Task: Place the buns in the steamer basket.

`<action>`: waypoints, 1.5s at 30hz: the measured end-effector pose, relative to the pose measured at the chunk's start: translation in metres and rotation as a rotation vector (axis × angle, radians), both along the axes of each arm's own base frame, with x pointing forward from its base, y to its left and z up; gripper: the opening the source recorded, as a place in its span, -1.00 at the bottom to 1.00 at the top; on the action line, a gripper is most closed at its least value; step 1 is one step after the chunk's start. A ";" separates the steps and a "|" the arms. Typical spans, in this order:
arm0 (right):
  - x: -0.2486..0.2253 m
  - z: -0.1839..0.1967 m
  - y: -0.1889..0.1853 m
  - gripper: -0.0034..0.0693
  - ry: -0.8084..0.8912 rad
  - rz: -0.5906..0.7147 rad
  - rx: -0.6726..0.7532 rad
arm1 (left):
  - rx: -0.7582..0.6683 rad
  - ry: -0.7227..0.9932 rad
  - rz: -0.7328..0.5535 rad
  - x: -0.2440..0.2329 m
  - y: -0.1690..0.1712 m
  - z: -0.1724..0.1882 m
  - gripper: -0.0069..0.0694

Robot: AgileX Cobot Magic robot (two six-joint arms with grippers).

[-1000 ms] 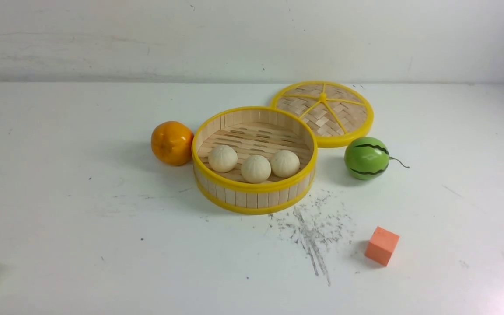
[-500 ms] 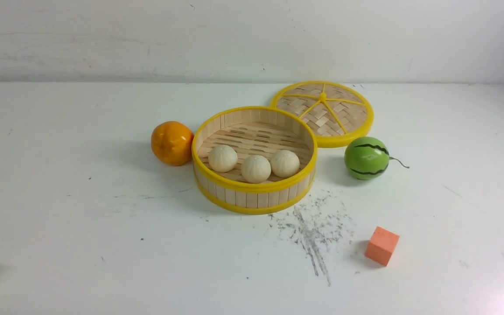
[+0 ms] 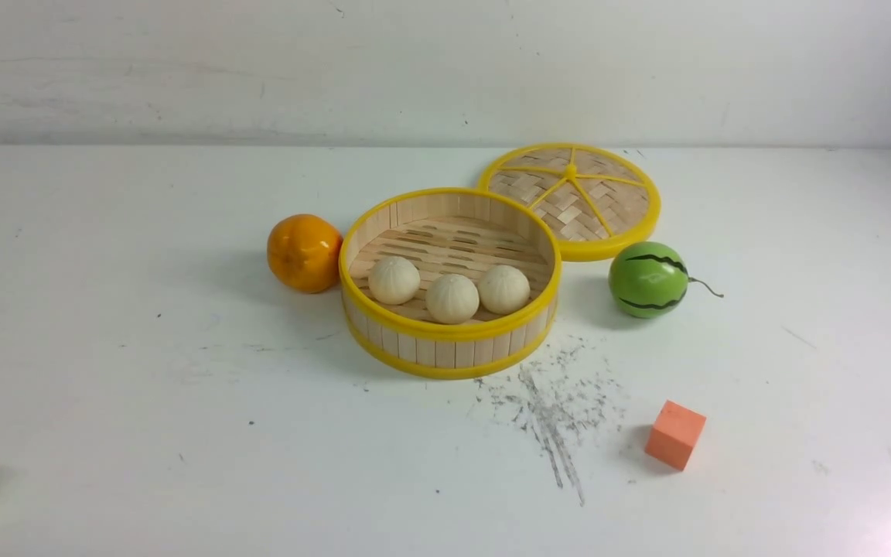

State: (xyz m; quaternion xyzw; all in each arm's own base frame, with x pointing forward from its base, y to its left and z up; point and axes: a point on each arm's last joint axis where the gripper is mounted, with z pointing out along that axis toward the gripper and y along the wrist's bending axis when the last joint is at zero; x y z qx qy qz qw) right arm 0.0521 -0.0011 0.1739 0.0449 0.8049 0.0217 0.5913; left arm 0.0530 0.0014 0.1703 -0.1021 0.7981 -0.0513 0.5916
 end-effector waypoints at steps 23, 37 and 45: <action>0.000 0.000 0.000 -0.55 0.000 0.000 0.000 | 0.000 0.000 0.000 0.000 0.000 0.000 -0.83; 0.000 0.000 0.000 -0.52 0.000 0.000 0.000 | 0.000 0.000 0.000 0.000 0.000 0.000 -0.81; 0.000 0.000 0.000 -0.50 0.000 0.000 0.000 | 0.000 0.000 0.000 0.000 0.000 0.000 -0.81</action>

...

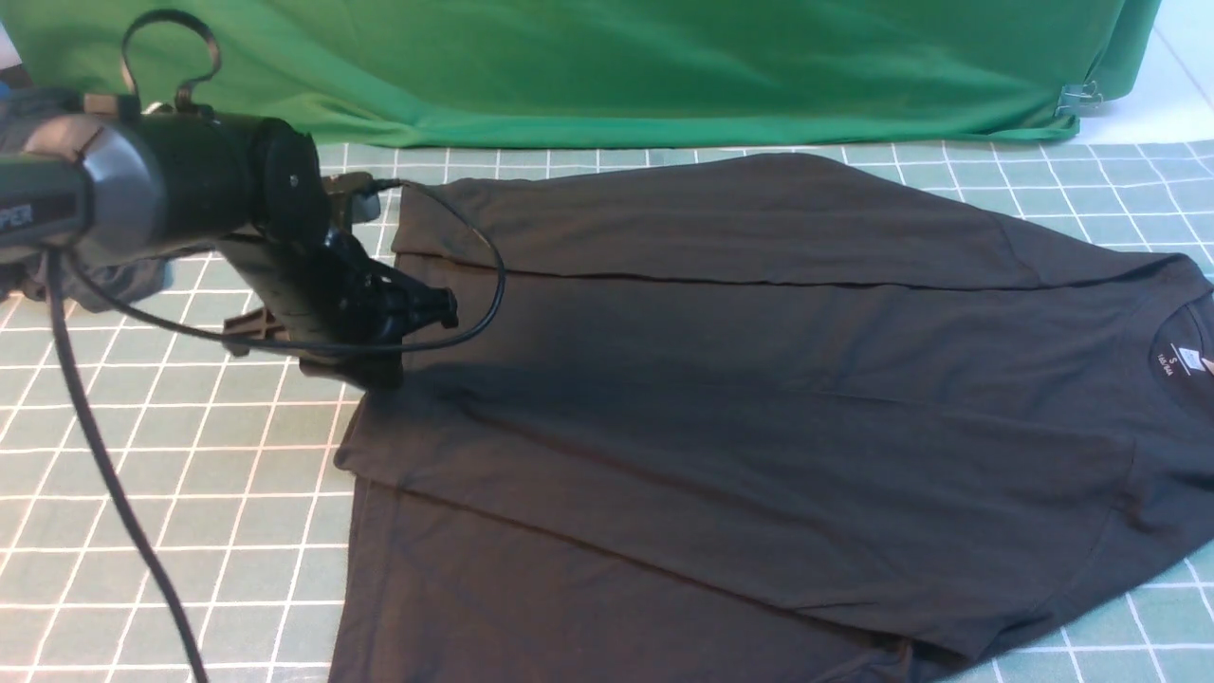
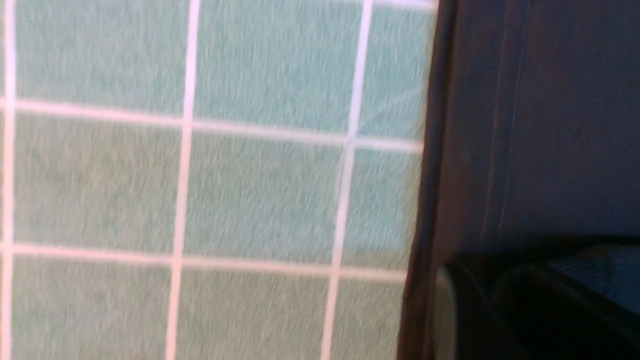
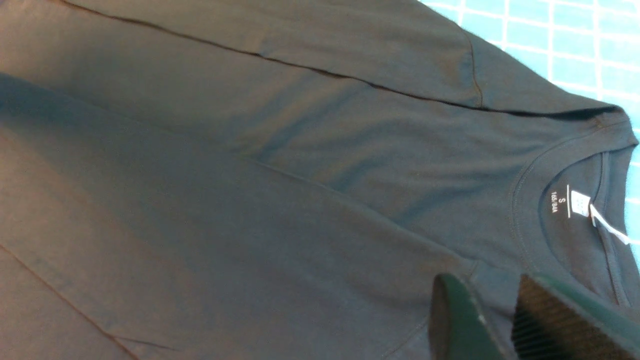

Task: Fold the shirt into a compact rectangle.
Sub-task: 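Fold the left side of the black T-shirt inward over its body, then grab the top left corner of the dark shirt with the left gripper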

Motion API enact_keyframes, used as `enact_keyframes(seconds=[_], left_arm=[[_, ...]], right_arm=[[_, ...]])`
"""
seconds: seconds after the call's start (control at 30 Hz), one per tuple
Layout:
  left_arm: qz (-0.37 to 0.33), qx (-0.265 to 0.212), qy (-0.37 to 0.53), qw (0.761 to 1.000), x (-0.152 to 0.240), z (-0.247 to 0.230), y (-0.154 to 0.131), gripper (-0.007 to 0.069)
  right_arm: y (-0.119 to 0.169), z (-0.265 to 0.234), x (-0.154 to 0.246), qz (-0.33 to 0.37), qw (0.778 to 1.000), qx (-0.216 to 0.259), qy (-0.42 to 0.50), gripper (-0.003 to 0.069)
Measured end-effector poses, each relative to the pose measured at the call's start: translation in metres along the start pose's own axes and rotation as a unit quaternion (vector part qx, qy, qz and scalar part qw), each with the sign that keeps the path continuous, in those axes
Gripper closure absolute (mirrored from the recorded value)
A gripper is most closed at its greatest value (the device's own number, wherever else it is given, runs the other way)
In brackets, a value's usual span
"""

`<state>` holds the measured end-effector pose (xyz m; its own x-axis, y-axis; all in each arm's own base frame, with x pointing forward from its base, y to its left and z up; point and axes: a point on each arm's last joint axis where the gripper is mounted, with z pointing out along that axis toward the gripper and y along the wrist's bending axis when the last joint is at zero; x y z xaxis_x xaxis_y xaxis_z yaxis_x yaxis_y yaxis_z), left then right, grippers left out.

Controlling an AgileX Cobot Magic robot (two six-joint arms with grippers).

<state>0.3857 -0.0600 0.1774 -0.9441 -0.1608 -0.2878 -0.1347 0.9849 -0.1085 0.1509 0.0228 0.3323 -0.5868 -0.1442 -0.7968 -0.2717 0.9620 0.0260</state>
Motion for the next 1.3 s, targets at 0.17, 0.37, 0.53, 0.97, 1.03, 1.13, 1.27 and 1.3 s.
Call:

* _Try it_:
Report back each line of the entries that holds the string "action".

* _Output_:
`<action>`: waypoints, 1.5s at 30hz: the measured end-effector pose, relative to the pose measured at the chunk's start: translation in metres and rotation as a rotation vector (axis × angle, radians), both along the axes of each arm's own base frame, with x pointing forward from its base, y to its left and z up; gripper: the opening the source recorded, as a place in its span, -1.00 at the bottom to 1.00 at the top; on the action line, a gripper is most closed at its least value; step 1 is one step after the chunk's start. A ";" separates the steps and a "|" the arms. Typical spans, in this order:
 end-effector waypoints at steps 23, 37 and 45: <action>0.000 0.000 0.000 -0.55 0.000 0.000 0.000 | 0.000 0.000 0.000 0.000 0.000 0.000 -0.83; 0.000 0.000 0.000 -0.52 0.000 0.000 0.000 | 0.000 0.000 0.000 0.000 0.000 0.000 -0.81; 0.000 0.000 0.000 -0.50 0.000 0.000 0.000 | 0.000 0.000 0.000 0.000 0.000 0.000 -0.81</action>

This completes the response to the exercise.